4.10. Immunization Procedures and Processing of Hyperimmune Plasmas

Whole B. arietans venom and peaks 2, 3, and 5 were selected for the immunization procedure. Female BALB/c mice were divided into 4 groups (n = 7/group) and injected with the venom (1.0 µg/animal) or with the peak of interest (0.5 µg/animal), with mesoporous silica as adjuvant (1:10 proportion of antigen: SBA) [44]. Animals received 6 subcutaneous inoculations of antigen + adjuvant in saline solution (NaCl 0.15 M) at intervals of 15 days. Blood was collected by submandibular plexus puncture, and 15 days after the 6th immunization, animals were submitted to anesthetic overdosage of xylazine (30 mg/kg) + ketamine (300 mg/kg). Blood was drawn by cardiac puncture. Blood samples were collected in heparin and centrifuged at 3000 RPM for 30 min. Plasmas were collected, heated at 56 °C for 30 min to inactivate complement, and pooled within their respective groups. Samples were stored at −20 °C until use.

4.11. Affinity Determination of Experimental Antivenoms to B. arietans Venom

Antivenom affinity was determined by ELISA, as described in 4.7, with two modifications. Experimental antivenoms had a fixed dilution of 1:1000, and the incubation with the experimental antibodies was immediately followed by an incubation step with KSCN, 100 µL/well (Sigma Aldrich, St. Louis, MO, USA) [45,46], in concentrations ranging from 0 to 5 M, in 1 M intervals, for 30 min at room temperature. After this, the reaction continued as described previously. The affinity index was calculated as the KSCN concentration needed to reduce by 50% the optical density obtained with the control (KSCN 0 M).

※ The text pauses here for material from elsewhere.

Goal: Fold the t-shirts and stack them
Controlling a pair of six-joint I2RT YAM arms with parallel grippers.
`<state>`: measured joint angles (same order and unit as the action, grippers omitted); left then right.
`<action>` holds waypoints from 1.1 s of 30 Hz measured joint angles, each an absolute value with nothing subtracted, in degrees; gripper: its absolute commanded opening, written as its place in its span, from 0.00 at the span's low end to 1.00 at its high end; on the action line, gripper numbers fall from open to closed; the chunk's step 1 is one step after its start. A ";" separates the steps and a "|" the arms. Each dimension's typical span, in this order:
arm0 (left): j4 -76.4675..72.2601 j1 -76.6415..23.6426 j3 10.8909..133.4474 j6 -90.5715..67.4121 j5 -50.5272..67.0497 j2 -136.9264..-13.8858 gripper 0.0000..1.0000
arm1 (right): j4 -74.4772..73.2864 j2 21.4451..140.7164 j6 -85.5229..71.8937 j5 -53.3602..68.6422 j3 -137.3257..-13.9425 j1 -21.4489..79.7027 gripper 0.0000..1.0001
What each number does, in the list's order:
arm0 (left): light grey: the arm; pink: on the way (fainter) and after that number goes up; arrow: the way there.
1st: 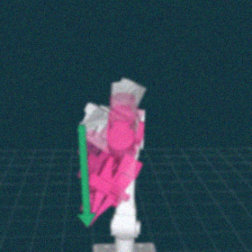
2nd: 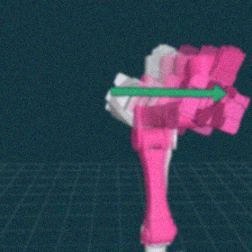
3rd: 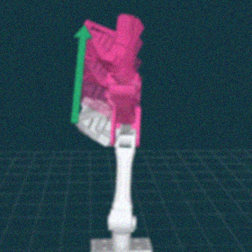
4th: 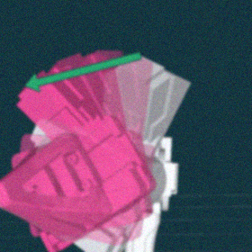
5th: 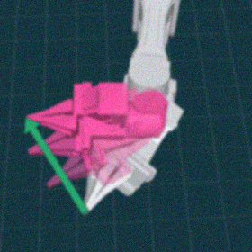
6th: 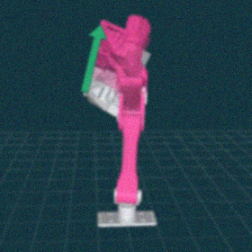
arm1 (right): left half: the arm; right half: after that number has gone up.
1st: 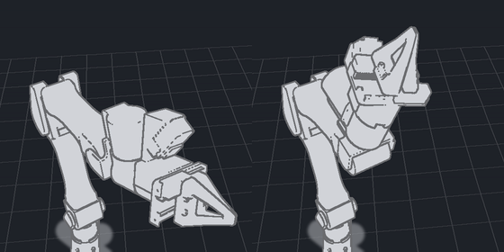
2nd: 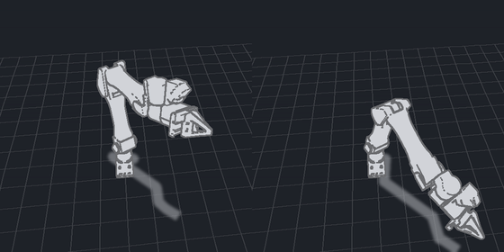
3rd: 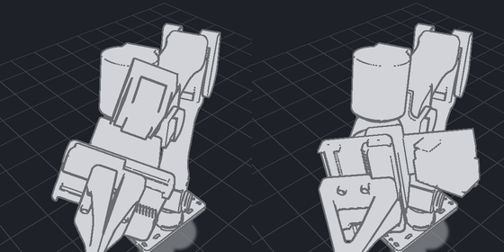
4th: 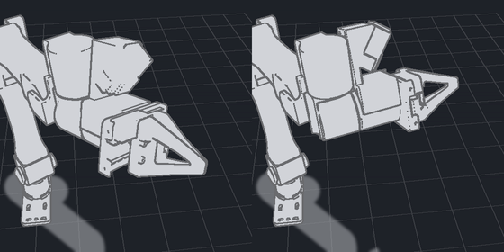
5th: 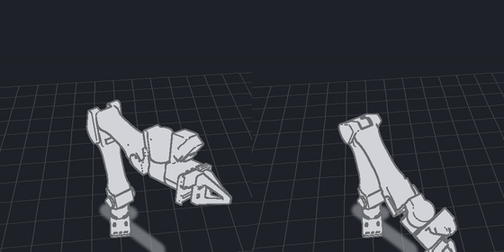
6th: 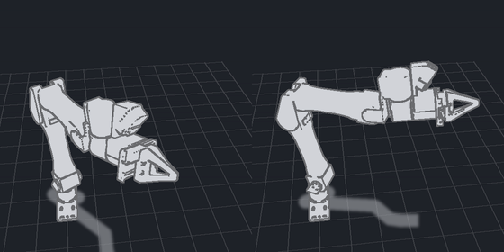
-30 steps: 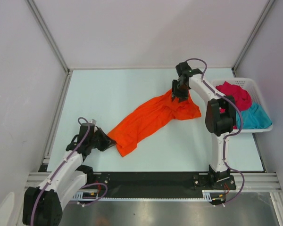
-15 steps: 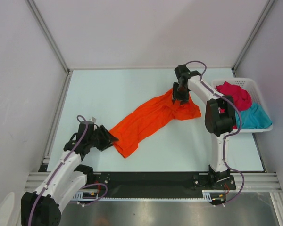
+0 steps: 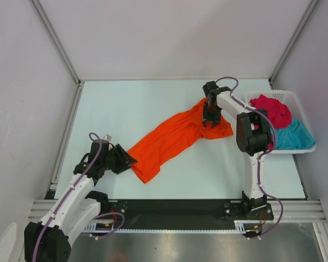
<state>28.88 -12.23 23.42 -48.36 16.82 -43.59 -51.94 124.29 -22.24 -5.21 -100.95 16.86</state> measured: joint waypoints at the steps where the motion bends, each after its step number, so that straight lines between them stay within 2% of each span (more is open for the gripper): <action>1: 28.88 -12.23 23.42 -48.34 16.82 -43.66 0.51 | -51.81 124.29 -22.24 -5.28 -100.40 16.86 0.39; 2: 28.86 -12.23 23.42 -48.27 16.82 -43.75 0.51 | -51.75 124.29 -22.22 -5.41 -99.98 16.86 0.27; 4: 28.84 -12.23 23.42 -47.94 16.82 -43.97 0.50 | -51.62 124.29 -22.09 -5.69 -99.26 16.86 0.16; 5: 28.84 -12.23 23.42 -47.92 16.82 -44.03 0.51 | -51.53 124.29 -22.13 -5.89 -98.96 16.86 0.07; 9: 28.47 -12.23 23.42 -47.90 16.88 -44.27 0.50 | -51.22 123.52 -22.33 -7.20 -97.80 16.91 0.02; 19: 27.18 -12.23 23.42 -47.79 17.45 -45.23 0.50 | -52.03 115.55 -23.38 -11.86 -93.45 17.15 0.07; 22: 26.87 -12.23 23.42 -47.51 18.06 -45.69 0.50 | -52.07 114.63 -23.88 -12.73 -92.99 17.12 0.13; 23: 26.76 -12.23 23.42 -47.48 18.24 -45.80 0.50 | -52.01 114.63 -23.97 -12.80 -92.90 17.12 0.21; 33: 26.68 -12.23 23.42 -47.27 18.31 -45.89 0.51 | -54.50 118.13 -24.40 -13.15 -96.73 18.79 0.32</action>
<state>26.68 -12.23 23.42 -47.27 18.31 -45.89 -54.50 118.13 -24.40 -13.15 -96.73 18.79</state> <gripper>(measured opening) 0.506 0.307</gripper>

4.12. Inhibition of Local Hemorrhage Induced by B. arietans Venom

Male Swiss mice (18–20 g) were divided into six groups (n = 3/group) and intradermally inoculated with 50 µL/animal one of the following: PBS (negative control), 10 µg of B. arietans venom (positive control), or a mixture of 10 µg of venom + experimental antivenoms (1:10), previously incubated for 30 min at 37 °C under gentle stirring. After three hours, the animals were sacrificed by overdose of the anesthetic solution xylazine (30 mg/kg) + ketamine (300 mg/kg). The skin around the site of inoculation was surgically removed, and the hemorrhagic area was photographed and measured. The procedures described here were performed in accordance with Butantan Institute (9029281119) and the University of São Paulo Ethical Committees for Animal Experimentation (5710281119).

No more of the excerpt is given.